Hey i really want to know are knob tails or spiny tails hard to keep ?? like care and how big do enclosures have to be and Lars i would love to see those AWESOME geckos enclosures =D


----------



## Lars K (Oct 14, 2009)

Nice animals you've got there richoman_3!


----------



## richoman_3 (Oct 14, 2009)

Lars K said:


> Nice animals you've got there richoman_3!


thanks im getting more photos later


----------



## innocent (Oct 14, 2009)

_They are gorgeous thanks for sharing your geckos with us..._


----------



## Sarah (Oct 14, 2009)

your photos are awesome , the last is my favourite too .


----------



## Lars K (Oct 15, 2009)

Thanks for the nice comments everyone! 



Mighty_Moose said:


> Hey i really want to know are knob tails or spiny tails hard to keep ?? like care and how big do enclosures have to be and Lars i would love to see those AWESOME geckos enclosures =D



No, these two species aren't so hard to keep.
Here's a care sheet for the N. wheeleri:

Nephrurus amyae - N. wheeleri

The Strophurus williamsi needs a tank size of around 40 x 40 x 60 cm for an adult
pair.

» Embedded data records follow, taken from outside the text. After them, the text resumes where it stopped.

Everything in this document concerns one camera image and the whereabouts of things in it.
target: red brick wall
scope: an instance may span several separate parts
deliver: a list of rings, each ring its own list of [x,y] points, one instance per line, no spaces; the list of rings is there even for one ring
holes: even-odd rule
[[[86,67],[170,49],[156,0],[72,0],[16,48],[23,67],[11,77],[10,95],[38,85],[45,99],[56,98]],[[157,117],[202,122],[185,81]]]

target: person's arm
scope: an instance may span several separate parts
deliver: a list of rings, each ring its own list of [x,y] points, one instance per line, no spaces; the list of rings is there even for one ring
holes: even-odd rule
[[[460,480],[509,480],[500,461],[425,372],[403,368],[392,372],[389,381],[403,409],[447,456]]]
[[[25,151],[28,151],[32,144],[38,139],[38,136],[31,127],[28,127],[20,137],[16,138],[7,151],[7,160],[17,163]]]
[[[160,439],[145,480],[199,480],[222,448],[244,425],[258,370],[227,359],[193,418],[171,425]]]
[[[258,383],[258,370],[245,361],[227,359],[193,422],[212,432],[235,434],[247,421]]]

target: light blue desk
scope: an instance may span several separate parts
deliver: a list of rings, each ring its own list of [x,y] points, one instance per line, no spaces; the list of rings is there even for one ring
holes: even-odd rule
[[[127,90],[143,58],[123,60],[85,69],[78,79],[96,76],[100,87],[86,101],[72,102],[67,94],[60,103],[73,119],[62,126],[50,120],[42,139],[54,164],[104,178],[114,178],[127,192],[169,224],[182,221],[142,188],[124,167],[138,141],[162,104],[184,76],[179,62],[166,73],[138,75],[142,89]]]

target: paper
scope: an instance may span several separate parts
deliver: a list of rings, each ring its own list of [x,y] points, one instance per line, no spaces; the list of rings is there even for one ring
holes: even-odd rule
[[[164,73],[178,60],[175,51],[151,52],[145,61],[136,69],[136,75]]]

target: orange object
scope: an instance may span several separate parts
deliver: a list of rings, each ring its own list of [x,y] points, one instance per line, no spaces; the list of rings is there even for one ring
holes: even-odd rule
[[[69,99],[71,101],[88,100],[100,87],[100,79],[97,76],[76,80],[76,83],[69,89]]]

The temperature should be up to 35°C under a basking spot and it should
be a temperature gradient in the tank with lower temperatures of around 20°C
near the ground and up to 28°C at the top during the day.
At night the temperature can drop down to around 20°C.
Some UV is beneficial for them.
The humidity should be around 50 - 60 % during the day. You can mist
the tank from time to time, but not too much.
As a substrate you can use pine bark, coco fibre or a mix of coco fibre and sand etc.
Diet: all sorts of small insects like crickets, small roaches etc., dust the food with
a good calcium/vitamin powder.
Setup: a lot of branches (thicker and thinner ones), plants and a small flat water dish.

And here are pics of the enclosures:


----------



## richoman_3 (Oct 15, 2009)

Niceee


----------



## Lars K (Oct 15, 2009)

Thank you!


----------



## richoman_3 (Oct 15, 2009)

so would the thick tails have the same set up as a knob tailed ( is the knob tailed enclosure the bottom one ? )


----------



## Lars K (Oct 15, 2009)

richoman_3 said:


> so would the thick tails have the same set up as a knob tailed ( is the knob tailed enclosure the bottom one ? )

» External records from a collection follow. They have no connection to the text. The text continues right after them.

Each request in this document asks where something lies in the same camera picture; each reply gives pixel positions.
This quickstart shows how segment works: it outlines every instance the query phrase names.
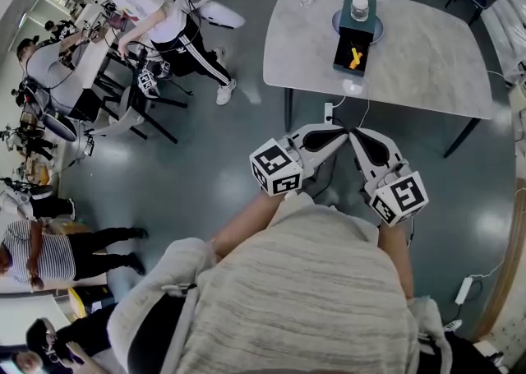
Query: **epoxy floor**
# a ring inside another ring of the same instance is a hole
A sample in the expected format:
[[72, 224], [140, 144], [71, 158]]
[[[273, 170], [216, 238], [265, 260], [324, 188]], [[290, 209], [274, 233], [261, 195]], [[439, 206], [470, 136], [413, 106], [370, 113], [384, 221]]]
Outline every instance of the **epoxy floor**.
[[[225, 30], [203, 24], [205, 45], [227, 49], [228, 68], [238, 79], [232, 101], [215, 105], [216, 84], [191, 75], [178, 83], [194, 91], [189, 109], [158, 105], [155, 116], [179, 140], [173, 145], [147, 123], [141, 126], [150, 139], [132, 133], [96, 141], [93, 157], [62, 175], [62, 196], [76, 200], [81, 219], [94, 228], [142, 226], [150, 239], [120, 243], [114, 252], [134, 248], [151, 269], [164, 249], [186, 237], [210, 238], [257, 193], [248, 155], [271, 137], [284, 134], [284, 94], [265, 85], [262, 78], [266, 29], [277, 0], [217, 0], [241, 13], [247, 24]], [[447, 0], [414, 0], [444, 9]], [[472, 5], [458, 0], [448, 12], [467, 20]], [[487, 69], [500, 66], [482, 20], [472, 25]], [[121, 81], [129, 75], [113, 68]], [[442, 155], [468, 123], [467, 118], [389, 104], [371, 103], [363, 124], [391, 136], [420, 171], [431, 203], [415, 218], [411, 258], [417, 295], [430, 295], [439, 304], [443, 319], [457, 312], [454, 298], [467, 275], [485, 274], [498, 265], [507, 246], [514, 201], [514, 140], [504, 81], [490, 74], [496, 116], [481, 122], [464, 144], [448, 159]], [[172, 85], [163, 85], [166, 97], [187, 100]], [[297, 92], [294, 125], [321, 122], [323, 104], [340, 97]], [[358, 125], [367, 102], [347, 99], [336, 117], [347, 126]], [[76, 145], [67, 153], [69, 162]], [[330, 164], [321, 170], [317, 192], [325, 186]], [[361, 203], [362, 179], [353, 163], [350, 147], [339, 153], [331, 188], [321, 201], [370, 220], [373, 214]], [[484, 280], [482, 292], [473, 290], [462, 308], [462, 335], [473, 333], [496, 275]], [[118, 298], [136, 283], [130, 270], [109, 276]]]

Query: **glass jar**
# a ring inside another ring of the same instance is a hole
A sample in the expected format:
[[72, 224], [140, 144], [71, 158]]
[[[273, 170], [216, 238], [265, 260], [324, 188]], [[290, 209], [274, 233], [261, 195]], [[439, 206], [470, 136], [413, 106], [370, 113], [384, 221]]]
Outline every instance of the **glass jar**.
[[351, 4], [351, 17], [355, 21], [366, 21], [369, 17], [369, 1], [353, 0], [353, 3]]

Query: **gray marble table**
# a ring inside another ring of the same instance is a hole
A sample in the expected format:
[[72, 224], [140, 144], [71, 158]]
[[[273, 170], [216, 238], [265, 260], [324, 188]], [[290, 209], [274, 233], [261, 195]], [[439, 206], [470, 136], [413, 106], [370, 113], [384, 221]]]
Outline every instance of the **gray marble table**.
[[409, 0], [377, 0], [376, 14], [385, 34], [371, 46], [361, 78], [332, 67], [339, 42], [332, 16], [343, 3], [314, 0], [308, 9], [299, 0], [276, 3], [266, 36], [263, 78], [267, 85], [286, 90], [287, 131], [293, 90], [349, 95], [346, 80], [363, 86], [359, 95], [349, 95], [356, 98], [477, 120], [492, 118], [486, 66], [465, 22]]

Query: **jar lid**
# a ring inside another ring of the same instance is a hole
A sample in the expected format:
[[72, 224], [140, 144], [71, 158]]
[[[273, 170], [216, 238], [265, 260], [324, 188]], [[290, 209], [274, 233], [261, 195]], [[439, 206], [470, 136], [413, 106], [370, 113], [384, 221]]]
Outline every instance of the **jar lid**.
[[353, 0], [353, 6], [360, 10], [365, 10], [369, 7], [368, 0]]

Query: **striped shirt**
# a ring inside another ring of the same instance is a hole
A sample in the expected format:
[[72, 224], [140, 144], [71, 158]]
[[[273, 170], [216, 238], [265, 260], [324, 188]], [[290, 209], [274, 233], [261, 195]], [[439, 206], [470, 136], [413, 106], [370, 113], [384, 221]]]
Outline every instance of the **striped shirt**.
[[[31, 222], [21, 220], [9, 224], [2, 245], [11, 254], [9, 275], [21, 284], [28, 284], [31, 276], [25, 265], [31, 251]], [[67, 237], [44, 233], [39, 256], [39, 277], [71, 280], [75, 277], [75, 272], [72, 246]]]

Yes, the setup can be similar and yes, it's the bottom one.


----------



## richoman_3 (Oct 15, 2009)

yer thought so... so can they climb those plants u put in or r they for decoration ?


----------



## Lars K (Oct 15, 2009)

richoman_3 said:


> yer thought so... so can they climb those plants u put in or r they for decoration ?



They are for decoration.


----------



## LiasisKing (Oct 16, 2009)

man, they are horrrible, bette send them my way so i can dispose of them for you 

are you planning on breeding, 
?????????????????????


----------



## Lozza (Oct 16, 2009)

I'm so jealous of your collection Lars!
Love the wheeleri, very cute 
How did the breeding season go over there? Did you get many hatchies?


----------



## Lars K (Oct 16, 2009)

LiasisKing said:


> man, they are horrrible, bette send them my way so i can dispose of them for you
> 
> are you planning on breeding,
> ?????????????????????



Haha, ok, will do! 

Yes, of course I'll try to breed these guys in the future.




lozza said:


> I'm so jealous of your collection Lars!
> Love the wheeleri, very cute
> How did the breeding season go over there? Did you get many hatchies?



Thank you Lauren! 

I had some Milli, O. castelnaui and O. monilis babies.
One Milli had a weird tail (like a D. conspicillatus) which looks nice, but of course
I'll not breed with this one.

But the biggest surprise were 6 BTS (Tiliqua gigas evanescens) babies! 
I wasn't sure if the mother was pregnant or not as she always looks well-rounded, 
and someday as I entered the room there were 6 babies sitting between their parents. 
Here are pics of them during the feeding:


----------



## mis-devious (Oct 16, 2009)

omg that blue one is amazing! so is the photography! good job


----------



## Lars K (Oct 16, 2009)

Thank you mis-devious!


----------



## Lozza (Oct 16, 2009)

Congrats on all the babies 
Those blue tongues are sooo cute (and fantastic shots!)


----------



## Lars K (Oct 16, 2009)

Thank you very much Lauren! 
Glad you like the babies + pics!


----------